Example. complex and real numbers, rationals and polynomials [1204]

    1. $\mathbb{C}$ is a field extension of $\mathbb{R}$ and $[\mathbb{C} : \mathbb{R}] = 2$.
    2. $\mathbb{R}$ is a field extension of $\mathbb{Q}$ and $[\mathbb{R} : \mathbb{Q}] = \infty$.
    3. Let $F$ be a field and $p(x)$ be an irreducible polynomial of degree $\geq 1$ in $F[x]$. Then $K = F[x] / (p(x))$ is a field extension of $F$ and $[K : F] = \deg p(x)$.

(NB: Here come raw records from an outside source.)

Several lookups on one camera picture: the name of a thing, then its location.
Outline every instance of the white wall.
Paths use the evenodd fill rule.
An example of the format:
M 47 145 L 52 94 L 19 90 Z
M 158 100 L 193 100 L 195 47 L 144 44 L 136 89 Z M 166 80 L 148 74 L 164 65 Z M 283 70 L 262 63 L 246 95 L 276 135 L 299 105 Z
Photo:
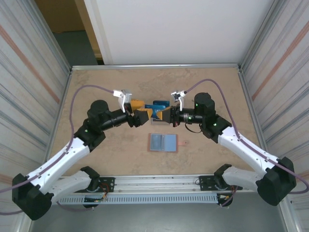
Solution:
M 105 64 L 240 62 L 273 0 L 85 0 Z

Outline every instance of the purple cable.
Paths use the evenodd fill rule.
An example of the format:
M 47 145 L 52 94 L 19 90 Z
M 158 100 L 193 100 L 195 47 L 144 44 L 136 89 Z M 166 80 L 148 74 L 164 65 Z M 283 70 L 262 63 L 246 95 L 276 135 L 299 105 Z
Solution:
M 113 91 L 109 90 L 109 89 L 106 89 L 106 88 L 103 88 L 101 86 L 96 86 L 96 85 L 84 85 L 84 86 L 81 86 L 79 87 L 73 97 L 72 97 L 72 100 L 71 100 L 71 105 L 70 105 L 70 114 L 69 114 L 69 121 L 70 121 L 70 126 L 71 126 L 71 137 L 70 137 L 70 141 L 69 141 L 69 144 L 68 144 L 68 147 L 66 148 L 66 150 L 61 154 L 61 156 L 59 156 L 54 162 L 52 162 L 50 165 L 48 165 L 45 169 L 43 169 L 41 172 L 39 172 L 39 175 L 35 175 L 33 176 L 32 178 L 24 181 L 24 182 L 21 182 L 17 185 L 14 185 L 14 186 L 10 186 L 8 188 L 4 188 L 4 189 L 1 189 L 0 190 L 0 193 L 4 193 L 4 192 L 7 192 L 7 191 L 10 191 L 10 190 L 13 190 L 15 188 L 18 188 L 20 186 L 23 186 L 29 182 L 31 182 L 32 180 L 38 178 L 40 175 L 42 175 L 43 173 L 47 172 L 51 167 L 53 167 L 56 163 L 58 163 L 64 156 L 65 154 L 68 152 L 69 148 L 71 147 L 72 143 L 73 143 L 73 138 L 74 138 L 74 125 L 73 125 L 73 121 L 72 121 L 72 111 L 73 111 L 73 104 L 74 104 L 74 100 L 75 100 L 75 97 L 77 95 L 77 93 L 82 90 L 83 88 L 86 88 L 86 87 L 93 87 L 93 88 L 99 88 L 99 89 L 102 89 L 102 90 L 105 90 L 109 93 L 113 93 Z M 11 213 L 1 213 L 0 212 L 0 215 L 4 214 L 4 215 L 11 215 L 11 214 L 19 214 L 21 213 L 22 211 L 16 211 L 16 212 L 11 212 Z
M 224 202 L 223 204 L 220 205 L 221 207 L 225 206 L 227 203 L 229 203 L 229 202 L 233 199 L 233 197 L 234 197 L 235 194 L 236 194 L 237 189 L 238 189 L 238 186 L 236 186 L 235 190 L 233 191 L 232 196 L 230 196 L 230 197 L 227 199 L 226 202 Z
M 56 202 L 56 203 L 57 203 L 57 205 L 59 205 L 61 208 L 65 209 L 65 210 L 68 210 L 68 211 L 71 211 L 71 212 L 85 212 L 85 211 L 93 210 L 93 208 L 88 208 L 88 209 L 74 209 L 74 208 L 71 208 L 71 207 L 67 207 L 67 206 L 61 205 L 59 202 Z
M 232 116 L 232 114 L 231 114 L 231 111 L 230 111 L 228 105 L 227 105 L 225 96 L 224 96 L 224 94 L 223 94 L 223 92 L 222 92 L 222 89 L 220 88 L 220 86 L 219 86 L 219 84 L 218 84 L 217 82 L 215 82 L 215 81 L 212 80 L 212 79 L 203 79 L 203 80 L 197 82 L 197 83 L 196 83 L 195 85 L 193 85 L 191 88 L 189 88 L 189 89 L 186 91 L 186 93 L 190 92 L 190 91 L 191 91 L 192 89 L 194 89 L 196 86 L 198 86 L 199 84 L 201 84 L 201 83 L 203 83 L 203 82 L 205 82 L 205 81 L 213 82 L 213 83 L 218 87 L 218 89 L 219 89 L 219 91 L 220 91 L 220 93 L 221 93 L 221 96 L 222 96 L 222 98 L 223 98 L 225 107 L 226 107 L 226 109 L 227 109 L 228 115 L 229 115 L 230 118 L 231 118 L 231 121 L 232 121 L 232 124 L 233 124 L 233 127 L 234 127 L 234 130 L 235 130 L 235 133 L 236 133 L 237 138 L 238 138 L 246 147 L 248 147 L 251 151 L 255 152 L 255 153 L 258 154 L 260 157 L 266 159 L 267 161 L 271 162 L 272 164 L 276 165 L 277 167 L 279 167 L 279 168 L 285 170 L 287 173 L 289 173 L 289 174 L 291 174 L 292 176 L 296 177 L 297 179 L 299 179 L 300 181 L 302 181 L 302 182 L 306 185 L 306 189 L 305 189 L 305 190 L 297 191 L 297 192 L 290 192 L 289 194 L 302 194 L 302 193 L 308 192 L 308 191 L 309 191 L 309 184 L 308 184 L 308 182 L 307 182 L 304 178 L 302 178 L 300 175 L 298 175 L 298 174 L 292 172 L 291 170 L 287 169 L 286 167 L 283 167 L 282 165 L 276 163 L 275 161 L 273 161 L 273 160 L 271 160 L 271 159 L 268 159 L 268 158 L 267 158 L 266 156 L 264 156 L 262 153 L 260 153 L 259 151 L 255 150 L 253 147 L 251 147 L 249 144 L 247 144 L 245 141 L 243 141 L 243 140 L 241 139 L 241 137 L 240 137 L 240 135 L 239 135 L 239 133 L 238 133 L 238 130 L 237 130 L 237 127 L 236 127 L 236 123 L 235 123 L 235 121 L 234 121 L 234 118 L 233 118 L 233 116 Z

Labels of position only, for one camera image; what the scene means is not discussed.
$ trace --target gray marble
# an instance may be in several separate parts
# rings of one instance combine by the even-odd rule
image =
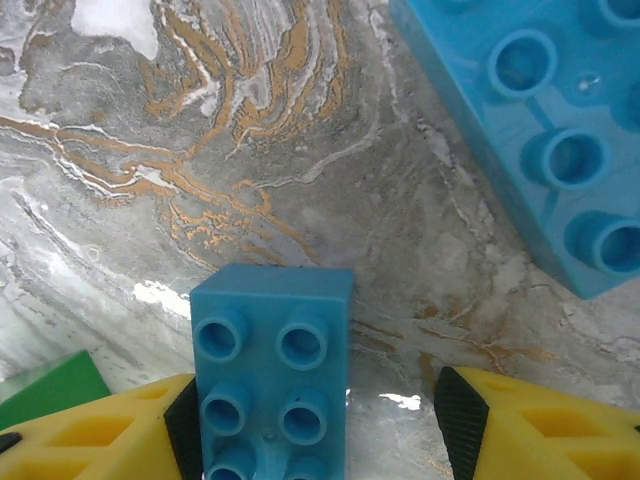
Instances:
[[[638,405],[640,282],[535,267],[386,1],[168,0],[146,44],[74,8],[0,0],[0,379],[192,371],[187,294],[240,260],[355,269],[353,479],[451,478],[445,364]]]

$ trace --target toy brick
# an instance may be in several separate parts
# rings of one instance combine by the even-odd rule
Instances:
[[[456,480],[640,478],[640,412],[450,367],[434,406]]]
[[[228,265],[191,292],[206,480],[343,480],[348,270]]]
[[[10,440],[0,480],[199,480],[202,462],[181,465],[177,454],[201,448],[193,426],[177,424],[180,412],[197,411],[195,396],[185,394],[193,378],[177,375],[0,432]]]
[[[583,298],[638,277],[638,2],[390,9],[538,266]]]
[[[109,395],[86,351],[0,383],[0,430]]]

    4. $F = \mathbb{Q}, p(x) = x^{2} - 2, K = \mathbb{Q}[x] / (x^{2} - 2)$. Then $K \cong \mathbb{Q}[\sqrt{ 2 }] = \{ a + b\sqrt{ 2 } \mid a, b \in \mathbb{Q} \}$.
    5. $[\mathbb{F}_{p}(t), \mathbb{F}_{p}] = \infty$. $1, t, t^{2}, \dots, t^{n}, \dots$ are linearly independent over $\mathbb{F}_{p}$, so $\dim_{\mathbb{F}_{p}}\mathbb{F}_{p}(t) = \infty$.